This paper describes the development of analytical methods for the accurate determination of scandium
using inductively coupled plasma optical emission spectrometry (ICP-OES) in both natural
scandium-containing and synthetic matrices. Scandium was quantified in different organometallic
complexes (in a form of Sc(acac)3), inorganic salt ScCl3·H2O, Sc2O3 as well as a columbite-tantalite
mineral ore and tailings from a commercial plant. The organometallic compounds were synthesized
from ScCl3.H2O salt and different acetylacetone ligands as starting materials.
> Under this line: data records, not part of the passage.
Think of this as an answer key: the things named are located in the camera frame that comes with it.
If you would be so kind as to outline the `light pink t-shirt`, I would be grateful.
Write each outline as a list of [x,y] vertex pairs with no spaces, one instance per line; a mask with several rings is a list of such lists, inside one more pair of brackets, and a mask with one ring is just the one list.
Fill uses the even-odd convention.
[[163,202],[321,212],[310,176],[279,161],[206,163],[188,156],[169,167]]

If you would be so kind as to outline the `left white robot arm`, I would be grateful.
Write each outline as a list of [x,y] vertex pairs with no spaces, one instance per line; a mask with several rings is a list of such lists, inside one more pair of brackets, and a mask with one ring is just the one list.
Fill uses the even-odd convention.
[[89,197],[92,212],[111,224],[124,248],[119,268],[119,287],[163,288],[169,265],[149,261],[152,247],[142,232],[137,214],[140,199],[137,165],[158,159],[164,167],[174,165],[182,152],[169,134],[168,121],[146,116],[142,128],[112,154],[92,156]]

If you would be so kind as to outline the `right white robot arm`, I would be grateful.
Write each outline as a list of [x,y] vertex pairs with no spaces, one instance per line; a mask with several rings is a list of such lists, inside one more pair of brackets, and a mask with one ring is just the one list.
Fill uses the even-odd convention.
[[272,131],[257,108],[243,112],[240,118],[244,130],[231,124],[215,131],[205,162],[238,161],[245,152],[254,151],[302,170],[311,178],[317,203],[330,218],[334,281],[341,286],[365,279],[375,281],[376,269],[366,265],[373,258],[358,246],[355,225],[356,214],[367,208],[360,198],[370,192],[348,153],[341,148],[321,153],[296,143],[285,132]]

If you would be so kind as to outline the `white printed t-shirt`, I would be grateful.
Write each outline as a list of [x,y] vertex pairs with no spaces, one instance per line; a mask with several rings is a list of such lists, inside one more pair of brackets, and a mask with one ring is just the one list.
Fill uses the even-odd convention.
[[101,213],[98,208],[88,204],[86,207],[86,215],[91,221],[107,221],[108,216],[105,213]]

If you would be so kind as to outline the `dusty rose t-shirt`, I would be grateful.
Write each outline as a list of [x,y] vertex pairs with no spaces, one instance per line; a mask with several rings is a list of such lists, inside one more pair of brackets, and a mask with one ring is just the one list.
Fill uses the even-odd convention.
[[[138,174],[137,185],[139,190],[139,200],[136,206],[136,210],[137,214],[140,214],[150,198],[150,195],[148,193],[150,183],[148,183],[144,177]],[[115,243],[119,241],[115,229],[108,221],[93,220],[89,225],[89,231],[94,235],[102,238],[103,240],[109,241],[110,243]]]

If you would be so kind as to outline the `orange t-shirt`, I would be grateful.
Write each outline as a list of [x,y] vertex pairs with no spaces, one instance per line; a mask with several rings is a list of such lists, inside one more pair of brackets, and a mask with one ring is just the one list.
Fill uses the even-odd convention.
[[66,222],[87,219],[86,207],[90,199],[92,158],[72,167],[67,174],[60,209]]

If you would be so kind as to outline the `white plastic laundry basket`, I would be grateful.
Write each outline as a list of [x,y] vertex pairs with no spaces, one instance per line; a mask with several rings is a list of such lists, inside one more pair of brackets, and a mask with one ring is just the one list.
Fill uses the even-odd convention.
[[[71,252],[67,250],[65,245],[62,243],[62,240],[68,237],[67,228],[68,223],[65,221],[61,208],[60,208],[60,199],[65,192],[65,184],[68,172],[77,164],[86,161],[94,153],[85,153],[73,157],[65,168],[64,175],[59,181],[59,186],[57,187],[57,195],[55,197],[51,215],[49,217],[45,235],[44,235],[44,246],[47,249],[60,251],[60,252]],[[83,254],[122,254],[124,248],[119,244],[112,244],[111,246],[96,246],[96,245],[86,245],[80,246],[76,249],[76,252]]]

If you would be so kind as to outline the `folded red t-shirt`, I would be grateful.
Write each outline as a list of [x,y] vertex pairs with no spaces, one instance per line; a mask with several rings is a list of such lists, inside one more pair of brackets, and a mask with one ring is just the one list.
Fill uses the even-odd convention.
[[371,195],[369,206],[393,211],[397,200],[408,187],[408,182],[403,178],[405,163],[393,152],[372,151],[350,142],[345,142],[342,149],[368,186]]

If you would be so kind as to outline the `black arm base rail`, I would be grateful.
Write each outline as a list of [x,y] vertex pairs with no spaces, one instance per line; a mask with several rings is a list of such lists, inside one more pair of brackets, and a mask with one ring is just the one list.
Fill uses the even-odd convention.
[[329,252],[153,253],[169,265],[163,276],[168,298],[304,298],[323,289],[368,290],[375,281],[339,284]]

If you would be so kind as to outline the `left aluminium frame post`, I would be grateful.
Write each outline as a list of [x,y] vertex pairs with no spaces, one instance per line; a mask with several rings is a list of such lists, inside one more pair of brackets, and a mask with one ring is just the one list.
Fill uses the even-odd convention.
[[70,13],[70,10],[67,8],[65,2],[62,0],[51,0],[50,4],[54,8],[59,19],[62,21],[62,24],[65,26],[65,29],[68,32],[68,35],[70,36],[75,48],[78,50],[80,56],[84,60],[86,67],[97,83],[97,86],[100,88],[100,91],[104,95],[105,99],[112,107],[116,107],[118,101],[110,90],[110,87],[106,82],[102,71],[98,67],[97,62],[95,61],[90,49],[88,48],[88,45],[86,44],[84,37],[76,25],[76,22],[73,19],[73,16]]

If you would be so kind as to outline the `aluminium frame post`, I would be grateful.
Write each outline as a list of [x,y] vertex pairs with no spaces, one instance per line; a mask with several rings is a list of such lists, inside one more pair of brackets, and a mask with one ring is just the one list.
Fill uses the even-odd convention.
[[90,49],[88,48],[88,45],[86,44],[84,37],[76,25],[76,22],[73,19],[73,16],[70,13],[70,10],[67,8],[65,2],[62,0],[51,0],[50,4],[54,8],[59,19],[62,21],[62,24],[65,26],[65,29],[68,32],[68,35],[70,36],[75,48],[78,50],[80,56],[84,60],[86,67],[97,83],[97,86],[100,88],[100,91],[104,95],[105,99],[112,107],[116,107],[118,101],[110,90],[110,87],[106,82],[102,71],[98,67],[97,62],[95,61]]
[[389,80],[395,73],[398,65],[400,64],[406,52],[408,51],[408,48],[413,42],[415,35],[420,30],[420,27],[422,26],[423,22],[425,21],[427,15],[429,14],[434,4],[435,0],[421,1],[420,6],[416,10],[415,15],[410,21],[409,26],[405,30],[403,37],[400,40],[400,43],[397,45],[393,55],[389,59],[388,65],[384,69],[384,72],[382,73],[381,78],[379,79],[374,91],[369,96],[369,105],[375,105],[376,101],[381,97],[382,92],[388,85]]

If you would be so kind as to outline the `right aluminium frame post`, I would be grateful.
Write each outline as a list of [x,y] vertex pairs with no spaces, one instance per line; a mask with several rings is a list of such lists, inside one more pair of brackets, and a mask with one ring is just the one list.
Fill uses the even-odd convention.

Products were purified
and characterized by elemental analysis, melting point and IR. Scandium recoveries ranging
from 75.04(3) to 99.96(4) % were obtained for different organometallic complexes while 99.70(5)and 100.1(5) % recoveries were obtained for ScCl3·H2O and Sc2O3 respectively. Low recoveries
obtained for some of the synthesized organometallics were possibly due to the contaminated products
and/or incomplete synthesis reactions. Optimum experimental conditions were investigated for
the digestion of the mineral ore tailings using NH4F•HF flux. Scandium and other elements present
in the mineral, namely Nb, Fe, Ti, Al, Mn, Sn, W, Ta, Zr and Y, were quantitatively analyzed using
the newly developed optimum conditions (1:10 Sample:flux ratio, 200 °C, 60 min., dissolved in
water). Scandium recovery of ~ 94.23 % was obtained.